AUD/USD traded around 0.7140 on Thursday, up 0.21% after touching a three-year high of 0.7147. It eased as the US Dollar regained ground after firm US jobs data, but it stayed above 0.7100.
In Australia, consumer inflation expectations rose to 5% in February from 4.6% in January, the highest in nearly three years. This keeps attention on further Reserve Bank of Australia policy tightening.
Rba Policy Outlook
Last week the RBA lifted its key rate for the first time in more than two years, taking it to 3.85%. The central bank said more rises are possible if inflation remains persistent, and it remains data-dependent.
In the US, Nonfarm Payrolls rose by 130K in January versus 70K expected. The Unemployment Rate fell to 4.3% from 4.4%, while gains were concentrated in healthcare and earlier data were revised down.
Weekly Initial Jobless Claims fell to 227K on Thursday. This reduces expectations of a near-term Federal Reserve rate cut, with markets lowering the chance of March easing and leaning towards June.
We remember how the Australian dollar was trading near three-year highs around this time in 2025, touching 0.7147. This strength was largely driven by consumer inflation expectations hitting 5%, which fueled bets that the Reserve Bank of Australia (RBA) would keep hiking rates. At that point, the RBA had just raised its key rate to 3.85%.
Market Regime Shift
Fast forward to today, February 12, 2026, and the picture has shifted considerably. The latest official data for the fourth quarter of 2025 showed Australia’s annual inflation rate has cooled to 3.4%, a significant improvement but still above the RBA’s target. Consequently, the RBA has paused its hiking cycle, holding the cash rate steady at 4.35% for the last four months.
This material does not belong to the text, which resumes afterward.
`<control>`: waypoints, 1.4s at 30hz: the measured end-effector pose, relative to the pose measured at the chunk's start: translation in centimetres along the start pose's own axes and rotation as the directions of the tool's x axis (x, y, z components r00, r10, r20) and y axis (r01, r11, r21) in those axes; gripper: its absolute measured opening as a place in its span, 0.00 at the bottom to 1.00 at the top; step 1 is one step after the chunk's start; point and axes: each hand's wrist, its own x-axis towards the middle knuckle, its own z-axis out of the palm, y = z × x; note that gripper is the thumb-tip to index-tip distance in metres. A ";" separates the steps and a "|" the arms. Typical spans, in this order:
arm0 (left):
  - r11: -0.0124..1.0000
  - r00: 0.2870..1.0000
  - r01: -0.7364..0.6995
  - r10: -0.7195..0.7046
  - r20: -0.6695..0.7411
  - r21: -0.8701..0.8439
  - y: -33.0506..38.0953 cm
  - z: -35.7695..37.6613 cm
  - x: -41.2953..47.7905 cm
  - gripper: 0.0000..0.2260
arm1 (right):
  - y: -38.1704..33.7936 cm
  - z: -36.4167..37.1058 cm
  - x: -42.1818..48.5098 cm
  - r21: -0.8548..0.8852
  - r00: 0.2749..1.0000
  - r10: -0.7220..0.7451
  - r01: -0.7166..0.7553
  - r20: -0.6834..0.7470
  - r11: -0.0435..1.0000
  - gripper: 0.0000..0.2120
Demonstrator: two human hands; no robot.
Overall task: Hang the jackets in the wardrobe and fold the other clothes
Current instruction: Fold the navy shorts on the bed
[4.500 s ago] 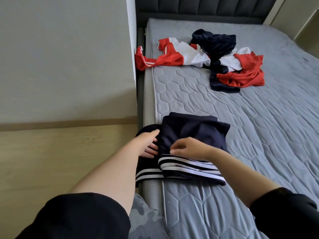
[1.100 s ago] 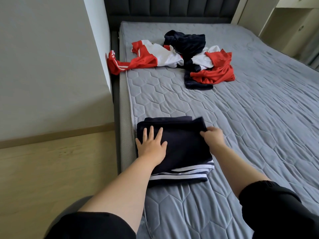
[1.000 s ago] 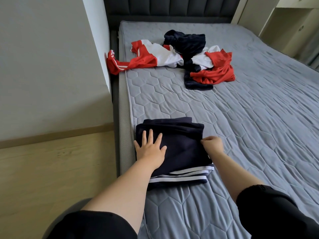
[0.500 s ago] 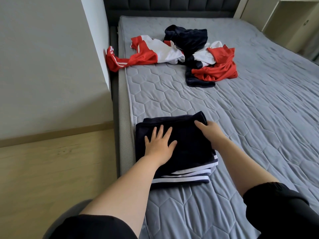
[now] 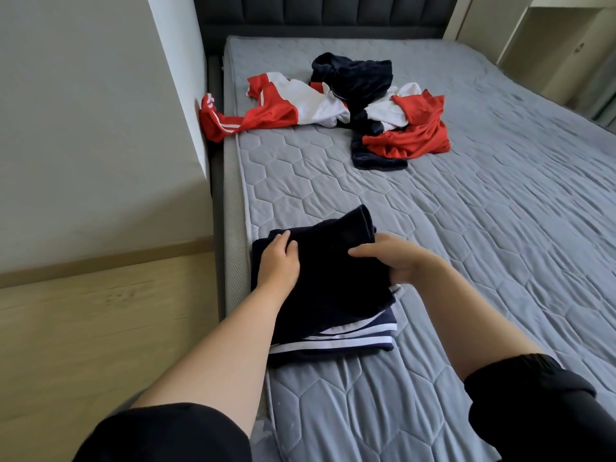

On the other side of the pair, the US labor market concerns from early 2025 did not lead to the sharp downturn some feared. US inflation is now hovering just under 3%, and the Federal Reserve has also signaled a patient, data-dependent stance with rate cuts not expected until at least the third quarter of this year. This contrasts with early 2025 when markets were pricing in much earlier cuts from the Fed.
Given that both central banks are now in a holding pattern, the strong directional momentum we saw in early 2025 is gone. Derivative traders should consider that implied volatility in AUD/USD has decreased, with the pair currently trading in a tighter range around 0.6650. Strategies that profit from range-bound markets and lower volatility, such as selling straddles or setting up iron condors, may be more appropriate now than buying options expecting big upward moves.